When my husband breathed out his last breath … e.v.e.r.y.t.h.i..n.g. changed.
Everyone who had been in my life for 44 years were gone: no family ties anymore – friends and aquaintances slowly faded into nonexistance. Bob was the only link to those people; once he was no more, neither was the tie that held us all together.
For 4 years I was adrift. I knew who I was, but I no longer had a purpose. I no longer had a focus. I no longer mattered to anyone. And 4 years later, they are all still absent. I feel sorry for them that they thought so little of thier son, brother, uncle, father, grandfather … that they would treat his wife, mother, grandmother so shabbily; but I can’t let thier shallowness and bad behavior drag me down, or handicap my progress forward.
I have Elohei in my life. My new life revolves around my relationaship with Yeshua. I KNOW “who” I AM in Christ – in Him, I have a focus … a purpose. I MATTER. Yeshua has been my constant companion, and Elohim has been faithful, and He sent people across my path that have become friends; and they have stuck closer than {family}.
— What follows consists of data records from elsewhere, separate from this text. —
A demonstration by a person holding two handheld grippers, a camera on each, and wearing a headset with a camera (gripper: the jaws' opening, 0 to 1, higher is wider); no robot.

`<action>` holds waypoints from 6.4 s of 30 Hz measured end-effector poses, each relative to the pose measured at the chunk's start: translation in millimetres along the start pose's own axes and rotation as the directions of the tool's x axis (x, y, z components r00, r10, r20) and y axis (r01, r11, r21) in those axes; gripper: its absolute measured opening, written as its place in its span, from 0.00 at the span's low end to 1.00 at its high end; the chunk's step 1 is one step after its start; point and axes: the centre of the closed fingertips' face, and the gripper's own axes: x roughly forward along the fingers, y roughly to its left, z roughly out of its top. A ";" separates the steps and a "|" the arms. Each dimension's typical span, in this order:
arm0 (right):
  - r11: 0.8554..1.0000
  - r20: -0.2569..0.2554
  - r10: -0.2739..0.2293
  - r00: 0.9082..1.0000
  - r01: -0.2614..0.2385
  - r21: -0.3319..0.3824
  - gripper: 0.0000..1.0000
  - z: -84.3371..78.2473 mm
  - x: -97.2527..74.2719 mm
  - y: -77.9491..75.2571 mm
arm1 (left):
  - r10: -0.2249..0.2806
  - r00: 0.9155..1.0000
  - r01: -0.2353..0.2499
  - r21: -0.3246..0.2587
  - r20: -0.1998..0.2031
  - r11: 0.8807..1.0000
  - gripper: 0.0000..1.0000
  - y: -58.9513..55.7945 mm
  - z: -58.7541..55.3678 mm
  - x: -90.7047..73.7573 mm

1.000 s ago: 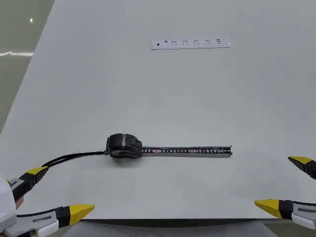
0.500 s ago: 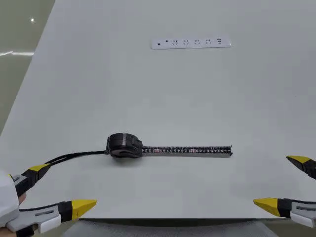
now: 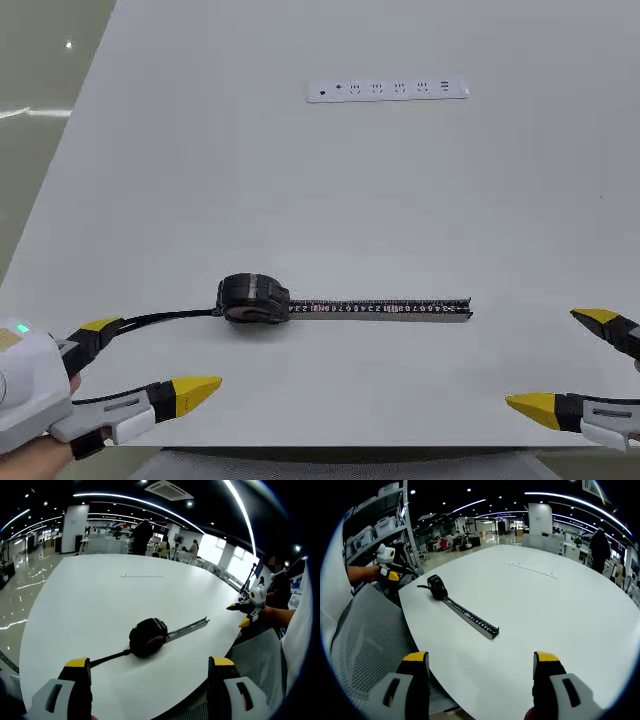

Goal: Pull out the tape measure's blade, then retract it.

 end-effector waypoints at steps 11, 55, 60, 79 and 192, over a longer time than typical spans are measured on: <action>1.000 0.010 0.000 1.000 0.000 -0.003 0.86 4.2 4.0 -3.2 | 0.003 1.000 -0.003 -0.019 -0.020 1.000 0.94 -8.4 6.1 21.1; 0.999 0.028 0.019 0.999 -0.019 0.026 0.85 2.2 4.3 -3.3 | 0.003 0.996 -0.013 -0.113 -0.084 0.994 0.90 -19.7 3.1 101.3; 0.999 0.026 0.023 0.999 -0.024 0.030 0.85 0.0 5.9 -1.8 | -0.002 0.995 -0.008 -0.107 -0.098 0.994 0.89 -19.3 -0.2 105.3; 0.999 0.020 0.035 0.999 -0.035 0.029 0.83 -3.1 11.1 -1.2 | -0.012 0.994 0.002 -0.092 -0.105 0.996 0.86 -24.4 0.3 108.7; 0.921 -0.032 0.241 0.970 -0.239 -0.308 0.16 0.7 114.1 -20.4 | 0.334 0.930 -0.358 -0.182 -0.151 0.916 0.63 10.7 -10.9 131.1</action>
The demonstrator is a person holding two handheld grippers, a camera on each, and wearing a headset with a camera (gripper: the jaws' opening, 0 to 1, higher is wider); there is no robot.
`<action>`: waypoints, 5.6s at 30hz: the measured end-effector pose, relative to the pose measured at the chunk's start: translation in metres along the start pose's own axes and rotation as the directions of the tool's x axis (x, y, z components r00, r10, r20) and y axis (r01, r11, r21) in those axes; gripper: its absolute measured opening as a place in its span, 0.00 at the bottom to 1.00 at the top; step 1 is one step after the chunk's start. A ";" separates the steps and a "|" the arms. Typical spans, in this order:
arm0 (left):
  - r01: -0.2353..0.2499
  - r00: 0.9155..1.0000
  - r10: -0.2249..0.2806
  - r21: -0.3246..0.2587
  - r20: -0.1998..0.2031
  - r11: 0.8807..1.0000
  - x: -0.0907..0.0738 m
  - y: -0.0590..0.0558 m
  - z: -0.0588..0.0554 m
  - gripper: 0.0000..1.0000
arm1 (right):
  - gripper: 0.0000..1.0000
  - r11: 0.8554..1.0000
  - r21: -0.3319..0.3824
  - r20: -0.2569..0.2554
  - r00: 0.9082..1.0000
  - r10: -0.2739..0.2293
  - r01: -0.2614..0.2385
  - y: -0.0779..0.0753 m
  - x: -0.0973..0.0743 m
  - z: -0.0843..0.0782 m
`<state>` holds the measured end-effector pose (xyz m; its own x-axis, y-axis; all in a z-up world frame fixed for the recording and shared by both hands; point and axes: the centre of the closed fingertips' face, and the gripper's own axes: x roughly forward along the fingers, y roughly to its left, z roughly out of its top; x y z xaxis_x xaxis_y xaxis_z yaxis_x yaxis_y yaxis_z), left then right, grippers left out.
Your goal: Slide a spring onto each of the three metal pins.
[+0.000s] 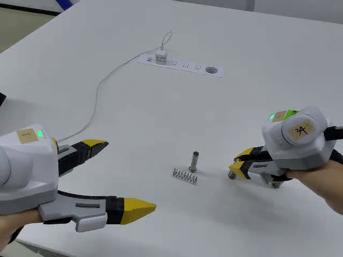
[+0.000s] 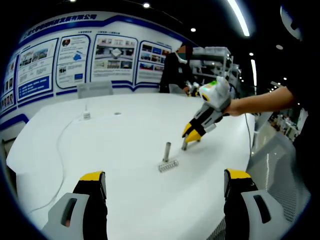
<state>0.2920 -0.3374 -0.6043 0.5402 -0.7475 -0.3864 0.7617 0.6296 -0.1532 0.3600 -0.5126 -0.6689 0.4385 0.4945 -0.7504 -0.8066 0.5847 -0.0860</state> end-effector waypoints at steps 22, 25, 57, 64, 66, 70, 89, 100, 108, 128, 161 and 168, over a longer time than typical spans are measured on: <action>-0.020 0.999 0.021 -0.018 0.042 1.000 -0.007 -0.001 0.013 1.00 | 0.16 0.999 0.023 0.104 0.994 -0.025 0.022 0.007 -0.026 0.022; -0.022 0.999 0.023 -0.017 0.044 1.000 -0.006 -0.002 0.014 1.00 | 0.16 1.000 0.010 0.117 0.993 -0.017 0.016 0.012 -0.027 0.026; -0.033 0.998 0.034 -0.019 0.057 0.999 -0.010 0.002 0.019 0.99 | 0.16 0.995 0.006 0.096 0.991 0.098 -0.099 0.065 0.014 0.037; -0.036 0.998 0.037 -0.024 0.047 0.999 -0.011 0.003 0.014 0.99 | 0.16 0.994 0.017 0.072 0.992 0.105 -0.106 0.070 0.029 0.034; -0.037 0.998 0.038 -0.026 0.044 0.999 -0.012 0.004 0.012 0.98 | 0.16 0.995 0.008 0.056 0.993 0.103 -0.103 0.071 0.034 0.032; -0.038 0.998 0.039 -0.028 0.040 0.999 -0.012 0.004 0.011 0.98 | 0.16 0.994 -0.002 0.030 0.994 0.107 -0.107 0.072 0.043 0.027; -0.044 0.999 0.045 -0.038 0.029 0.998 -0.014 0.005 0.007 0.97 | 0.15 0.993 -0.009 -0.001 0.993 0.122 -0.122 0.076 0.056 0.019; -0.023 0.999 0.023 -0.020 0.022 1.000 -0.013 0.000 0.009 0.95 | 0.11 0.987 -0.076 -0.021 0.990 0.138 -0.139 0.082 0.048 0.015; 0.015 0.999 -0.014 -0.016 0.030 1.000 -0.009 -0.009 0.014 0.88 | 0.11 0.980 -0.118 -0.003 0.987 0.160 -0.159 0.087 0.030 0.023; 0.139 0.989 -0.143 0.088 0.045 0.986 0.029 -0.035 0.041 0.62 | 0.11 0.949 -0.280 0.072 0.982 0.174 -0.147 0.083 -0.043 0.047; 0.358 0.933 -0.356 0.236 -0.051 0.904 0.050 -0.096 0.041 0.23 | 0.11 0.828 -0.531 0.097 0.958 0.268 -0.178 0.116 -0.079 0.068; 0.332 0.942 -0.332 0.288 -0.049 0.898 0.050 -0.094 0.042 0.14 | 0.11 0.822 -0.542 0.100 0.958 0.270 -0.175 0.116 -0.080 0.069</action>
<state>0.2624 -0.4432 -0.5706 0.2380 -0.9030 -0.3577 0.9666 0.2564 -0.0042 0.2585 -0.4398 -0.5739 0.2422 0.6956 -0.6764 -0.9544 0.0453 -0.2951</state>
My New Life is 100% different than the life I knew with Bob, and I’m finally okay with that.
For 4 years I learned how to live solo lobo … this was a first for me: I married my husband when I was 17 – for 44 years I was one half of a couple; I LOVED being a couple with my husband those were the best 44 years of my life, and I wouldn’t change a thing. I never regretted marrying young. Bob was my ‘Mr. Big’, on all levels: In my 60’s, I am learning things about single life that most people learn in thier 20’s: some good, some bad; like everyone else living a single life.
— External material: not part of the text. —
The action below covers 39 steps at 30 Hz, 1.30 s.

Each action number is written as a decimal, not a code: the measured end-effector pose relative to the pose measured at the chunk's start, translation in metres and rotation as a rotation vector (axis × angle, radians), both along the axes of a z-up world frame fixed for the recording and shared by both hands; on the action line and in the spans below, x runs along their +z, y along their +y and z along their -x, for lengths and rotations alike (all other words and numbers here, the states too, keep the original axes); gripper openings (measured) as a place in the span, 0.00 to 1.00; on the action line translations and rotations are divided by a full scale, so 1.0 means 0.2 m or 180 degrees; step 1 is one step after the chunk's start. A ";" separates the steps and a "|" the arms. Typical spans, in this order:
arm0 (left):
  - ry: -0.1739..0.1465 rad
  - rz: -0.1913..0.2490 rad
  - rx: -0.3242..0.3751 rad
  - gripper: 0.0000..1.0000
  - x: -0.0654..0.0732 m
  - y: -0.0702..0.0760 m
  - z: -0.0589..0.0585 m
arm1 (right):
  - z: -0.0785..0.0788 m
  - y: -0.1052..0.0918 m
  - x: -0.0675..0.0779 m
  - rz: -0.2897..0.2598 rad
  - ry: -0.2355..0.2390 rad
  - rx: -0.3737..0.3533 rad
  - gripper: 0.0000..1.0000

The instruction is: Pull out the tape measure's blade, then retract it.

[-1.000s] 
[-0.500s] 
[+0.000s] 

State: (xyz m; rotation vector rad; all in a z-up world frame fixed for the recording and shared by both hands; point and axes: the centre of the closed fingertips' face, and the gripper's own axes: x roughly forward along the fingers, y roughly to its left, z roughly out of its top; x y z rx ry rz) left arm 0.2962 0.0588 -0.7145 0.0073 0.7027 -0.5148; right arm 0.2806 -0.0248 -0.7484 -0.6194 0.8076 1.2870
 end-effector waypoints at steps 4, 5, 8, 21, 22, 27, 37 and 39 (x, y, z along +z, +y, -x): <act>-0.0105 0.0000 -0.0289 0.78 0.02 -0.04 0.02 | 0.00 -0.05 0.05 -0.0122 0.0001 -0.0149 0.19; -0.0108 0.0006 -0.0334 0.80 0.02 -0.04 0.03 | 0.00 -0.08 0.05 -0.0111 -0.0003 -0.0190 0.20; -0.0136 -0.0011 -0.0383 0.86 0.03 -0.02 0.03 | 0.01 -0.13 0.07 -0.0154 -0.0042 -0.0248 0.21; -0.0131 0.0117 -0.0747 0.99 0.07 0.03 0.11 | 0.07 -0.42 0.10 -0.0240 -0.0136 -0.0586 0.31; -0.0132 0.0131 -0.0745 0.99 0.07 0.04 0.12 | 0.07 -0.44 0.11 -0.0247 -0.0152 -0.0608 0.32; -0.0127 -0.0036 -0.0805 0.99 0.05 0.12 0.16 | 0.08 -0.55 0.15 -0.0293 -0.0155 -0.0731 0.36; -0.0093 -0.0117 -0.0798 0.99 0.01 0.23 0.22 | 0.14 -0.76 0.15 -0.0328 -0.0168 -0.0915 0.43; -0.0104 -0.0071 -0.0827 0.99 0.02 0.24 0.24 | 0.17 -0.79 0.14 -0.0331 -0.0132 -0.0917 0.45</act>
There have been no significant others in my life since becoming a widow in the winter of 2018: this is by choice. I simply could not imagine another man in Bob’s place in my life. But, I am now thinking that IF Elohim should decide to change that mindset, I will consider it: I miss sharing my life with someone. I do have excellent friends; but it is not the same. And while I do realize that no one can ever take Bob’s place … I feel that there is space in my new life for someone new; someone willing to be more of a close companion than a lover; someone to share my life with, not my body – I don’t think I’ll ever be ready for that.
Oh Valeria how my heart resonates with yours! I’m so sorry!! I was so sure my family (and I consider his family mine also after all these years), especially, would be there when I needed them the most. They were there while my love battled his horrendous illness and for that I am forever grateful. Perhaps that’s why I still can’t understand how they could just disappear when he went home to heaven.
A week from today it will be three years. All these memories of those very difficult last days flood my mind and churn my emotions. How I miss him! I’m very thankful God rescued him from his pain and I’m absolutely certain he lives in Heaven now and I don’t want to take that away from him.
It’s been a grueling journey trying to define and determine who I am going forward and to find God’s purpose for me so I can serve Him. God is so faithful. He is my husband now. I’m learning to give all my questions, problems, fears, and every joy I experience to Him. My faith continues to grow as I spend time praying and reading the Bible. I can see His hand sustaining me and walking me forward to a good future He has for me. I too am in my 60’s and starting my life all over… very little of my past remains.
I’m so glad you found God to be your rock. Together with God we will keep pressing forward and we will learn to thrive once again. God bless you sweet sister. I wish I could put my arms around you and give you a big hug. I pray Father God will wrap His arms around you and fill you with His presence and love.